Rebuilding Christchurch

Prior to moving here, we had been warned about the series of natural disasters that had occurred in Christchurch. With two major earthquakes and thousands of aftershocks, the situation seemed dire yet we couldn’t quite wrap our minds around the enormity of the devastation. The pictures and descriptions online made the circumstances feel abstract and remote at the time.

And so, after three months of settling in, we finally took the time to do some serious exploring around the cordoned off “Red Zone”. My coworker, Elisabeth, and her husband, John, both came from the UK around the same time that we did. It took awhile for all of us to adjust. Seeing the major financial district and how a lot of it is under rubble or planned for demolition left us at a sheer loss for words. Despite having heard that a lot of the buildings were damaged, finally being there in person allowed us to take in account just how badly the area had been hit and how long it will take to recover.

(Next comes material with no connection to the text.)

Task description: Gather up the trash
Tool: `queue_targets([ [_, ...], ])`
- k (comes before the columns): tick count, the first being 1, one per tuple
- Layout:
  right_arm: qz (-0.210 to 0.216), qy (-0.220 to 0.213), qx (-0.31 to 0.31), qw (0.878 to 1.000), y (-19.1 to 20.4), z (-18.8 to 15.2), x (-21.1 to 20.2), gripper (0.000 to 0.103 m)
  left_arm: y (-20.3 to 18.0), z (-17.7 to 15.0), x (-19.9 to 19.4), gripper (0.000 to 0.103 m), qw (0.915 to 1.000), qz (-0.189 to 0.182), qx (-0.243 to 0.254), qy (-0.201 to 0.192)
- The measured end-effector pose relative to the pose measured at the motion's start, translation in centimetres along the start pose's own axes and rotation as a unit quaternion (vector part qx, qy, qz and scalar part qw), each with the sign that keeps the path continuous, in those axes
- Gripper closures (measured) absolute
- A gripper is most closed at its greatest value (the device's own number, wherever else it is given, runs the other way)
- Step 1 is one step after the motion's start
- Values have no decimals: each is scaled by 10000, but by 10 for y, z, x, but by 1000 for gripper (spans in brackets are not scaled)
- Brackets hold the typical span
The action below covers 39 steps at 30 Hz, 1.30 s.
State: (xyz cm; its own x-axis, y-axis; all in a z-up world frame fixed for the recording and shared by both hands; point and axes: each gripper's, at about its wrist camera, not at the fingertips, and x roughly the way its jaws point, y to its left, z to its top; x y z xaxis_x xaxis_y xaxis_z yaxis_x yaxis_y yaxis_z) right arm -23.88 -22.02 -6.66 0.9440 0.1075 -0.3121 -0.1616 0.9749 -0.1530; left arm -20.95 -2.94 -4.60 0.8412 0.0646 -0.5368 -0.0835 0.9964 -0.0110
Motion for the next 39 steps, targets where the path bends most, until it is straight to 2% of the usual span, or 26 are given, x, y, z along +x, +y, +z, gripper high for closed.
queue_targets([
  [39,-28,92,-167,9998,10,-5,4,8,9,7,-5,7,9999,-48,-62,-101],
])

By far, it’s the country’s most costly disaster as well as being the world’s 3rd costliest earthquake. With city officials and engineers scrambling to rebuild or raze down entire sections of the town, Christchurch is caught in this surreal limbo with a future molded rapidly day by day. It will be extremely interesting to witness and even experience how the heart of the city will be brought back to life again.

On the upside (yes, there are definitely a happy few), folks in NZ are known for being friendly and pretty approachable. We’ve found that most are very welcoming and easy to talk to. Despite the enormity of what has happened in these communities, many of the people we’ve spoken with continue to convey a genuine and resiliently optimistic outlook. After many business and stores were forced to close, a sign of cheery hope emerged with the creation of an innovative downtown shopping area. Known as Re:START, this array of shops and eateries built out of colorful shipping containers is a true stroke of genius!

Some newfound local lingo we picked up along the way:
onions=good, choice=good, choicea$&=very good
mate=friend
flat=house
boot=trunk
lolly=candy
eh= addition to the end of any rhetorical question
sweet as= excellent
jandals=flip flops

As in, “Last night was all onions eh? Lost my lolly but my sweet as flatmate found me some choicea$& jandals from the boot.” Cheers!